En fait, l'armement des Francs mérovingiens, bien étudié grâce à de nombreux recoupements entre l'archéologie et les sources écrites latines, ne devait pas être très différent de celui de leurs voisins germaniques contemporains. Certains historiens pensent même qu'il était inférieur, par exemple, à celui des Wisigoths d' Alaric.

Aujourd'hui, l'hypothèse qui tend à triompher explique plus leurs succès retentissants par l'influence romaine qu'ils subirent précocement, que par une quelconque supériorité technique.

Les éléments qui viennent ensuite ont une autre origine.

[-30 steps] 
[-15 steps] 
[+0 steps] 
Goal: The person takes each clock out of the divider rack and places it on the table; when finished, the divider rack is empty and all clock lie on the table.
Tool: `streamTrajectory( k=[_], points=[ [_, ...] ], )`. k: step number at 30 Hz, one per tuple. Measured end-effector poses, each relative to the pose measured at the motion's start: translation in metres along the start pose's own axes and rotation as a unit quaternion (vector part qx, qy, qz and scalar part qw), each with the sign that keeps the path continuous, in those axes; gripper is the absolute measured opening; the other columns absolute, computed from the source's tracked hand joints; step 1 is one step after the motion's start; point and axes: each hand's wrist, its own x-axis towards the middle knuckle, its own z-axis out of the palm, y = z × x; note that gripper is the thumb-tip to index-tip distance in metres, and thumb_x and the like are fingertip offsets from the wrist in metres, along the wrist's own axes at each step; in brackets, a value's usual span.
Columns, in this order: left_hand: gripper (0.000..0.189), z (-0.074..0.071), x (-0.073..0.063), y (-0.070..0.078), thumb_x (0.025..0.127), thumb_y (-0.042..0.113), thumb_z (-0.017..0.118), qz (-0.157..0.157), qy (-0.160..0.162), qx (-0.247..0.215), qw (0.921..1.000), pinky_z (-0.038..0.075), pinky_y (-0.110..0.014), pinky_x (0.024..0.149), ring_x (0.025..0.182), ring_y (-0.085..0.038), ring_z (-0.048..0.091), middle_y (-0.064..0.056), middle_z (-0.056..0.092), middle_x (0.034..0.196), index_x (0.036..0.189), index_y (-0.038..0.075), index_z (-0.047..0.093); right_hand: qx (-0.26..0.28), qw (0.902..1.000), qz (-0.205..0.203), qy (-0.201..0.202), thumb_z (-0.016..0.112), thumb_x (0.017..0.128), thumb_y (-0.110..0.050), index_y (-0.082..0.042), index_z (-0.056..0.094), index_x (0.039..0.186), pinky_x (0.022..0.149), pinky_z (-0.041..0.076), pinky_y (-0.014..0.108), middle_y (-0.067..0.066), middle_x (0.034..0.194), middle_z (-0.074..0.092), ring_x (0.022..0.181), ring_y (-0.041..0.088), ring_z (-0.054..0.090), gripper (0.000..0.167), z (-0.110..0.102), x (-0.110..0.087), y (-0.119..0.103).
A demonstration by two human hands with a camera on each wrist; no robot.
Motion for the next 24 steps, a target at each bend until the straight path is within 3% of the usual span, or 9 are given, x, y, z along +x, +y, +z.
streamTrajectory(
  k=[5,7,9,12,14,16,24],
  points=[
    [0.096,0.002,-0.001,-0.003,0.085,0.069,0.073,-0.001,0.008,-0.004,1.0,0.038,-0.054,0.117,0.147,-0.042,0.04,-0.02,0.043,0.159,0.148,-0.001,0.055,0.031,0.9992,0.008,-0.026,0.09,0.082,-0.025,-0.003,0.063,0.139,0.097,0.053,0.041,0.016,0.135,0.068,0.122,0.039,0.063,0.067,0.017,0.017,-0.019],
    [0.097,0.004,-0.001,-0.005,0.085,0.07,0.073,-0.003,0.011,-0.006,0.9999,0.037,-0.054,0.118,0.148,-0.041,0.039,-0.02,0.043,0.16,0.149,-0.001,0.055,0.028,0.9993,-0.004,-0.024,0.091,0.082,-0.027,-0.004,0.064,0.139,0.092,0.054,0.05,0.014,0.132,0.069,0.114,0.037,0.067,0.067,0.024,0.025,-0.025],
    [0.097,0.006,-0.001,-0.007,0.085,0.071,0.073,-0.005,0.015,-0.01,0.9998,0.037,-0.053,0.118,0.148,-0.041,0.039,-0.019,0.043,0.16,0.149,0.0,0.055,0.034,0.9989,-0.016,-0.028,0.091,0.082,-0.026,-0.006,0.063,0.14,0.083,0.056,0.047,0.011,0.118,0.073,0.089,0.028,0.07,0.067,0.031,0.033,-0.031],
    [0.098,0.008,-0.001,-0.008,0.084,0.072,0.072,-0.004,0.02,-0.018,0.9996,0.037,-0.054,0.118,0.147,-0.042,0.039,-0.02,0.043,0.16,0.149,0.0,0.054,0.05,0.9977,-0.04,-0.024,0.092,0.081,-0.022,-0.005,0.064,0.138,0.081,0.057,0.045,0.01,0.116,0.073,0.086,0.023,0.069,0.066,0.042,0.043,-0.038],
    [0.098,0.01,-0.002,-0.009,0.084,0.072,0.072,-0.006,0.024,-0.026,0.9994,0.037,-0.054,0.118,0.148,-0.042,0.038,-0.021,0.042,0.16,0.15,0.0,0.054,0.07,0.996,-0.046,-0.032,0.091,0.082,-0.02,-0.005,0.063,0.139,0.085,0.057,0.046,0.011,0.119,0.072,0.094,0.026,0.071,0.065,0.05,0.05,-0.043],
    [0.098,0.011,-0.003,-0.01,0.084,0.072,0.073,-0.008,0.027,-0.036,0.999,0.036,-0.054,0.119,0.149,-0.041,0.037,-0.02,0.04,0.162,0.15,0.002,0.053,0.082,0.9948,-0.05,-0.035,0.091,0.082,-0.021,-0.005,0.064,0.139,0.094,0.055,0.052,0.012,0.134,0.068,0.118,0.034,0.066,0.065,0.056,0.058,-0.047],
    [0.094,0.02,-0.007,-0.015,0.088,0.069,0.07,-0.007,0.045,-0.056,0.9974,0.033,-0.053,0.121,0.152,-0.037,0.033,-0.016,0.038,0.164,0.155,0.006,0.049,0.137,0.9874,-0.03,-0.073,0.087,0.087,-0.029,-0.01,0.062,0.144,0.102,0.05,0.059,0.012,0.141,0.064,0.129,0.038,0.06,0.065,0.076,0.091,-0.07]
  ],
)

Cette influence apporta notamment plus de discipline dans leurs rangs, ce qui aurait pu peser lourdement sur l'issue des combats importants. Acquise par les hommes de Clovis lors des victoires sur Syagrius, ou simplement transmise aux auxiliaires francs du temps de son père, Childéric, une conception romaine de l'armée apparaît, par exemple, dans la revue des troupes effectuée par Clovis qui donne lieu à l'épisode du vase de Soissons. Ce souci de la tenue traduit donc une rigueur dans le commandement et sans doute n'en allait-il pas autrement sur le terrain.

L'armement proprement dit, quant à lui, est varié et change peu au cours de la période mérovingienne. Ainsi, vers le VIIe siècle, il comprend une hache de jet appelée francisque, la lance appelée framée, l'épée — soit symétrique à deux tranchants (la spatha), soit courte (la semispatha), ou encore à un seul tranchant (le sax ou scramasaxe). Dans une moindre mesure, l' arc en forme de « D » et les flèches sont attestés dans de nombreuses tombes. L'armement des Francs contient aussi la célèbre francisque et le javelot moins connu appelé angon.